◆ EXERCISE DESCRIPTION ◆
The answer must be every line of the records below that contains the word "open", copied out.

(Records drawn from a dataset)
====

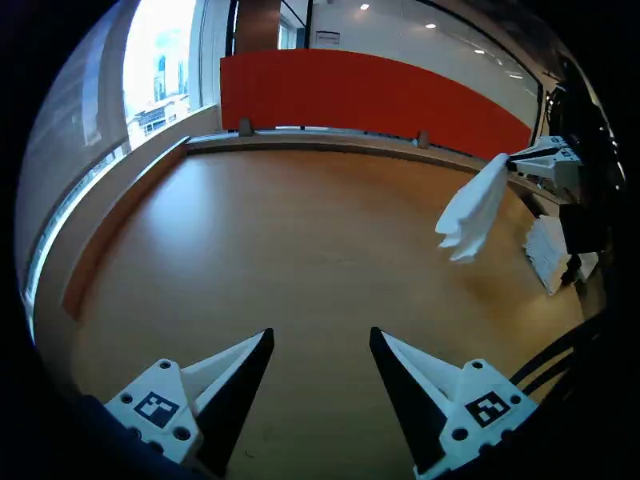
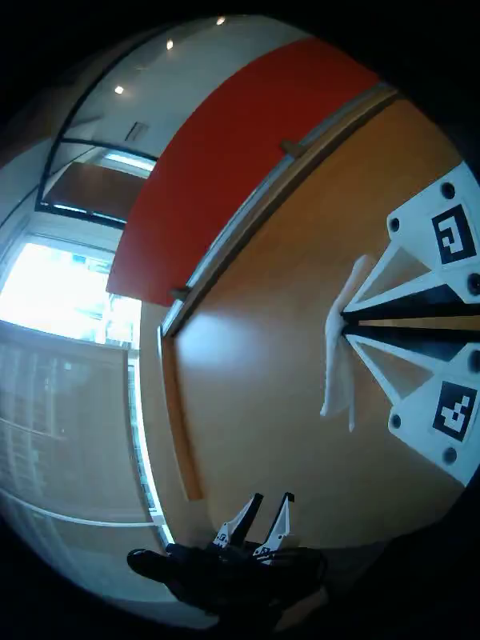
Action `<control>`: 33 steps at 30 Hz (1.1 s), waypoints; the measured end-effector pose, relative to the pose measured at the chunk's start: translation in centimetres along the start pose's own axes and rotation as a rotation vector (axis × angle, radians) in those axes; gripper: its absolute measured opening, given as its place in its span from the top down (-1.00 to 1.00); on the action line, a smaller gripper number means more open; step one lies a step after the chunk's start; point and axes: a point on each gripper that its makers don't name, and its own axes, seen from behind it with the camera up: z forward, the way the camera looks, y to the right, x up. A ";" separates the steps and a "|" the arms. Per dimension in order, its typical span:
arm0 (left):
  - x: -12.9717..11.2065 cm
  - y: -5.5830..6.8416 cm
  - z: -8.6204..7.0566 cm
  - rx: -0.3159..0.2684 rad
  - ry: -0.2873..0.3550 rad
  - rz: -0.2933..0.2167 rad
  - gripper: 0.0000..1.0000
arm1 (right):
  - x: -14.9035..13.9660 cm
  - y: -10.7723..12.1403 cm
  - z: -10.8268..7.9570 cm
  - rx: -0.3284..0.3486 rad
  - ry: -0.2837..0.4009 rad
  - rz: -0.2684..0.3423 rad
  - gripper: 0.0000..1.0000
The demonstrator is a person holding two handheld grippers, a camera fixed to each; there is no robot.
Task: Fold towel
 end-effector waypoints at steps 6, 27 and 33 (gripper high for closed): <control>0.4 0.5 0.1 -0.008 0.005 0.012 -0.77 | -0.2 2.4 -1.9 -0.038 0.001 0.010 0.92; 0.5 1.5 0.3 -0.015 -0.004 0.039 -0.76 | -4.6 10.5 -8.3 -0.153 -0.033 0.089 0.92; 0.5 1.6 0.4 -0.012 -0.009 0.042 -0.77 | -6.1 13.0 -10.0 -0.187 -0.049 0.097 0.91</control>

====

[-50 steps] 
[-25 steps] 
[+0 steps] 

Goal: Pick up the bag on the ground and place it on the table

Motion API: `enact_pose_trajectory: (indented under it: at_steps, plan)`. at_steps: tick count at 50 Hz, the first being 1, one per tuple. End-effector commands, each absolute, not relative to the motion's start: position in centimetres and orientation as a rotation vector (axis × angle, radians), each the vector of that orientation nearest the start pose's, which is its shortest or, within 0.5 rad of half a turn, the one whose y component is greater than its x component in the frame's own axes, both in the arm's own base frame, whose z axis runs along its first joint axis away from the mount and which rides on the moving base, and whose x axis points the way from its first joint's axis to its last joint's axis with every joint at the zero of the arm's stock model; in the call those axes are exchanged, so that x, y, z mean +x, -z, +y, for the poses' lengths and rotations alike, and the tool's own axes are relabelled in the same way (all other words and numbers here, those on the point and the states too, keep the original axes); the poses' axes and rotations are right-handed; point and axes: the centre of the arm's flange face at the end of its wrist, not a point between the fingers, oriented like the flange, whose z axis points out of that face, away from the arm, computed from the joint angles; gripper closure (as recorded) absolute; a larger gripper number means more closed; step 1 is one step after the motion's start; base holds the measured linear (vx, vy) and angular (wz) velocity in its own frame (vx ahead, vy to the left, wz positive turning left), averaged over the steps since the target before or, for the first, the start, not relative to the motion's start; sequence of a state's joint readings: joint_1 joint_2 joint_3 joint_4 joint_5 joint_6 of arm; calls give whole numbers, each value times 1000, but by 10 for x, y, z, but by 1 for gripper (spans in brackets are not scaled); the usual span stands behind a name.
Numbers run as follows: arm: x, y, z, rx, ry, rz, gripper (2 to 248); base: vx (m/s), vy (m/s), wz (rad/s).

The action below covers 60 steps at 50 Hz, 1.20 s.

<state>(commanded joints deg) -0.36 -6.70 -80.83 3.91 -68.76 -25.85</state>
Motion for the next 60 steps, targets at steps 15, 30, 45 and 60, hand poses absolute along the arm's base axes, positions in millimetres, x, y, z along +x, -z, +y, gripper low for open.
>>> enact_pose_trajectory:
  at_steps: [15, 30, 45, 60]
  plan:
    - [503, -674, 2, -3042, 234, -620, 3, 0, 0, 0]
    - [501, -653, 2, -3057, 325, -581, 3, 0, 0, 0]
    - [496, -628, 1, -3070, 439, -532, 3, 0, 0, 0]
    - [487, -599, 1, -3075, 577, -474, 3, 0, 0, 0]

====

◆ SOLUTION TO THIS PROBLEM ◆
Action `<control>`: 33 steps at 30 Hz (1.1 s), waypoints; the measured end-effector pose, relative to the pose measured at the chunk's start: translation in centimetres along the start pose's own axes and rotation as a rotation vector (axis × angle, radians) in those axes; gripper: its absolute measured opening, given as its place in its span from the top down (-1.00 to 1.00); on the action line, a smaller gripper number means more open; step one lies a step after the chunk's start; point and axes: a point on each gripper that its makers don't name, and its own axes, seen from behind it with the camera up: z forward, the way the camera looks, y to the right, x up. A ";" separates the steps and a "|" the arms. Per dimension in order, its typical span:
Motion for the next 60 steps, targets at steps 15, 30, 45 and 60, hand poses absolute along the arm's base axes, positions in millimetres, x, y, z along +x, -z, +y, gripper low for open.

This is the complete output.